In Silicon States, renowned futurist and celebrated international think-tank leader Lucie Greene offers an unparalleled look at the players, promises, and potential problems of Big Tech.

Through interviews with corporate leaders, influential venture capitalists, scholars, journalists, activists, and more, Greene explores the tension inherent in Silicon Valley’s global influence. If these companies can invent a social network, how might they soon transform our political and health-care systems? If they can revolutionize the cell phone, what might they do for space travel, education, or the housing market?
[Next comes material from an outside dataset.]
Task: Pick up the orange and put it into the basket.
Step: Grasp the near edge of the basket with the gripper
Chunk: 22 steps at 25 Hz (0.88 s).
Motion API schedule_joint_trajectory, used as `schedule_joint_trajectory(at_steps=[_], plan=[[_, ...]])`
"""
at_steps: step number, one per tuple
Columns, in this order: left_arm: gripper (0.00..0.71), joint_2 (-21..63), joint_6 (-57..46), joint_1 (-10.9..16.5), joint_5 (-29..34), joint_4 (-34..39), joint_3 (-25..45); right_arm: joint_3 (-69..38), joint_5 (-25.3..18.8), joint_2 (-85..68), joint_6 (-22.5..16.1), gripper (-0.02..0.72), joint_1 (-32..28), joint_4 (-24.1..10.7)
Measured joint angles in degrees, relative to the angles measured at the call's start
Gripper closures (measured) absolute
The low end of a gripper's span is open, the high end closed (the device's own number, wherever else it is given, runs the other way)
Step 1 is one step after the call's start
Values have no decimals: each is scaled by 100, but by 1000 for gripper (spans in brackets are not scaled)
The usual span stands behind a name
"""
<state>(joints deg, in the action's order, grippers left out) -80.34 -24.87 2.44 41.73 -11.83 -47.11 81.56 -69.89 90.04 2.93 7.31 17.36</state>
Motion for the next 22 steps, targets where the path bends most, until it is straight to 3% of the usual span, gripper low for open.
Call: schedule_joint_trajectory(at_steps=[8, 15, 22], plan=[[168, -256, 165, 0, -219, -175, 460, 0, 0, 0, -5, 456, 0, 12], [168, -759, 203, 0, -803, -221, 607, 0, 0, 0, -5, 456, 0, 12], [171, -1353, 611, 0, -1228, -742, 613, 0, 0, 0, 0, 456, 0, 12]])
As Silicon Valley faces increased scrutiny over its mistreatment of women, cultural shortcomings, and its role in widespread Russian election interference, we are learning where its interests truly lie, and about the great power these companies wield over an unsuspecting citizenry.

While the promise of technology is seductive, it is important to understand these corporations’ possible impacts on our political and socioeconomic institutions. Greene emphasizes that before we hand our future over to a rarefied group of companies, we should examine the world they might build and confront its benefits, prejudices, and inherent flaws. Silicon States pushes us to ask if, ultimately, this is the future we really want.